Abstract:It is widely known that state-of-the-art machine learning models, including vision and language models, can be seriously compromised by adversarial perturbations. It is therefore increasingly relevant to develop capabilities to certify their performance in the presence of the most effective adversarial attacks. Our paper offers a new approach to certify the performance of machine learning models in the presence of adversarial attacks with population level risk guarantees. In particular, we introduce the notion of $(\alpha,\zeta)$ machine learning model safety. We propose a hypothesis testing procedure, based on the availability of a calibration set, to derive statistical guarantees providing that the probability of declaring that the adversarial (population) risk of a machine learning model is less than $\alpha$ (i.e. the model is safe), while the model is in fact unsafe (i.e. the model adversarial population risk is higher than $\alpha$), is less than $\zeta$. We also propose Bayesian optimization algorithms to determine efficiently whether a machine learning model is $(\alpha,\zeta)$-safe in the presence of an adversarial attack, along with statistical guarantees.

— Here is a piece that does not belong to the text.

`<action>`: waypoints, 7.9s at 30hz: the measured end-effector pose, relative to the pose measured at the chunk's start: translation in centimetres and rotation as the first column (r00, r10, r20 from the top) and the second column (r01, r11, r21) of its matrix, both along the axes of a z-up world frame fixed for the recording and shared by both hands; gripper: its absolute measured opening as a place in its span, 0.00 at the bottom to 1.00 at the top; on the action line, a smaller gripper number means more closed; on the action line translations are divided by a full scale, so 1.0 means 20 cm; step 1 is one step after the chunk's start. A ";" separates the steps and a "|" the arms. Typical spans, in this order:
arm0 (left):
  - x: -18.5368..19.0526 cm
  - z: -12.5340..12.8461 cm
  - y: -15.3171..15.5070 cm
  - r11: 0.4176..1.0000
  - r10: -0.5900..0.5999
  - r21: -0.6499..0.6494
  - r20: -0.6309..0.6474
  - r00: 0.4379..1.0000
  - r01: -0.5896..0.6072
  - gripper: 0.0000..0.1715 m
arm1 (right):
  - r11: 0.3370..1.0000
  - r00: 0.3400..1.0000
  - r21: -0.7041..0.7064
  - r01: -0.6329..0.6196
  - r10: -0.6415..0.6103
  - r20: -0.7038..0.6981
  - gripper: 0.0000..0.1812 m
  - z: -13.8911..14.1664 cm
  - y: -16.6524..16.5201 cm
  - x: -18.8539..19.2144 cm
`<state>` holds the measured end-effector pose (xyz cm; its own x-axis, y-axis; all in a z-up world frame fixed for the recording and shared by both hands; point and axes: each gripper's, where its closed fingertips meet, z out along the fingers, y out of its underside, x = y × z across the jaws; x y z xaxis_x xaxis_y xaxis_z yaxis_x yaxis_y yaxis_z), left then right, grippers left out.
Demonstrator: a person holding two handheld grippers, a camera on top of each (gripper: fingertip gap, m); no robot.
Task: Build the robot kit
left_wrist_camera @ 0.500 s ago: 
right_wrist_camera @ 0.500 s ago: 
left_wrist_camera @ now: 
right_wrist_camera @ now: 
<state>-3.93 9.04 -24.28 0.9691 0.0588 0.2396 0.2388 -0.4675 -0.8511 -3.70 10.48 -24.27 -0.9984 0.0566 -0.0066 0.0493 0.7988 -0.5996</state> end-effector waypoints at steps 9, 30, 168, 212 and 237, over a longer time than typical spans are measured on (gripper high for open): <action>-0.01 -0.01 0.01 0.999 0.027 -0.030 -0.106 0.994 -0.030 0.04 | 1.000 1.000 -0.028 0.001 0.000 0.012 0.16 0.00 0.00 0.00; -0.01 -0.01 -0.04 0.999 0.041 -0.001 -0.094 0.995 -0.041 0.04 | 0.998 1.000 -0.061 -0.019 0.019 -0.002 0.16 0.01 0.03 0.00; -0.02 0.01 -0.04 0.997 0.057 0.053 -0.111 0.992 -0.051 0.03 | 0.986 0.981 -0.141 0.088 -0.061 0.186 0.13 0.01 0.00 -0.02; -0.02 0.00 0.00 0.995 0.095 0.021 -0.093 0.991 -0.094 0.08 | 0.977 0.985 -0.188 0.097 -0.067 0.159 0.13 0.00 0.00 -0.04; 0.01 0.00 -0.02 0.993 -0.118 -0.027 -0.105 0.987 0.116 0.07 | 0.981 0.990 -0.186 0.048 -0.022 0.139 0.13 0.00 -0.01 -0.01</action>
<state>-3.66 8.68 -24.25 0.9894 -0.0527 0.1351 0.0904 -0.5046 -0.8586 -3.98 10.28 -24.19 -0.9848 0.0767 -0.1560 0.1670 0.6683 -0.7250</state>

We apply our framework to a range of machine learning models including various sizes of vision Transformer (ViT) and ResNet models impaired by a variety of adversarial attacks, such as AutoAttack, SquareAttack and natural evolution strategy attack, to illustrate the operation of our approach. Importantly, we show that ViT's are generally more robust to adversarial attacks than ResNets, and ViT-large is more robust than smaller models. Our approach goes beyond existing empirical adversarial risk-based certification guarantees. It formulates rigorous (and provable) performance guarantees that can be used to satisfy regulatory requirements mandating the use of state-of-the-art technical tools.

What problem does this paper attempt to address?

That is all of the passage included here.